═════ INFORMATION PROVIDED

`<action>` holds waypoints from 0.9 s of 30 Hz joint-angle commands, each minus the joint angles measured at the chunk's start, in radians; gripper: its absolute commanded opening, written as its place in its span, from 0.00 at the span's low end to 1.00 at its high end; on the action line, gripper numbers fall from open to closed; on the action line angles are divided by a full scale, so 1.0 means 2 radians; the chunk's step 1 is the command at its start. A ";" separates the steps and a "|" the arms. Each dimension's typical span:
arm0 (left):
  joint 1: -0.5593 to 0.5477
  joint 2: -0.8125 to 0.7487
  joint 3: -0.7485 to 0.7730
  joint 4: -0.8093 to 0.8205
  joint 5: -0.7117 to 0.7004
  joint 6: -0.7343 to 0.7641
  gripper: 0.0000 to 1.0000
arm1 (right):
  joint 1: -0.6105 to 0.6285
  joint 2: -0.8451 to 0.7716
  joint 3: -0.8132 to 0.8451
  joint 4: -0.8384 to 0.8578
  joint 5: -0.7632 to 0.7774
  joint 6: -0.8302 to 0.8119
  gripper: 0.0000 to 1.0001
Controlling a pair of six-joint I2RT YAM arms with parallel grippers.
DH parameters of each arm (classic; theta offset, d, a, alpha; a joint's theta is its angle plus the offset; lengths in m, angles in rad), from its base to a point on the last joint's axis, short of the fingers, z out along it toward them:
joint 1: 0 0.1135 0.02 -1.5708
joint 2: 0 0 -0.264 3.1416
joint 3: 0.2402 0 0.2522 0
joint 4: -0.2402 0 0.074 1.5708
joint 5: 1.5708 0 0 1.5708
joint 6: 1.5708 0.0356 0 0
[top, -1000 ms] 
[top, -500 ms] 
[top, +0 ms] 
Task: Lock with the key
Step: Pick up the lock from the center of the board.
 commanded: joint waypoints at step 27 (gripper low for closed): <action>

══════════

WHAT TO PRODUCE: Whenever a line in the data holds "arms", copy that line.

EXERCISE ANSWER:
`<action>` holds waypoints from 0.9 s of 30 Hz joint-angle commands, each minus the joint angles measured at the chunk's start, in radians; gripper: its absolute commanded opening, written as its place in its span, from 0.00 at the span's low end to 1.00 at its high end; on the action line, gripper numbers fall from open to closed; on the action line angles are divided by a full scale, so 1.0 means 2 radians; the chunk's step 1 is the command at its start. A ";" separates the steps and a "|" the arms. Each dimension's typical span:
Controlling a pair of six-joint I2RT YAM arms with parallel grippers.

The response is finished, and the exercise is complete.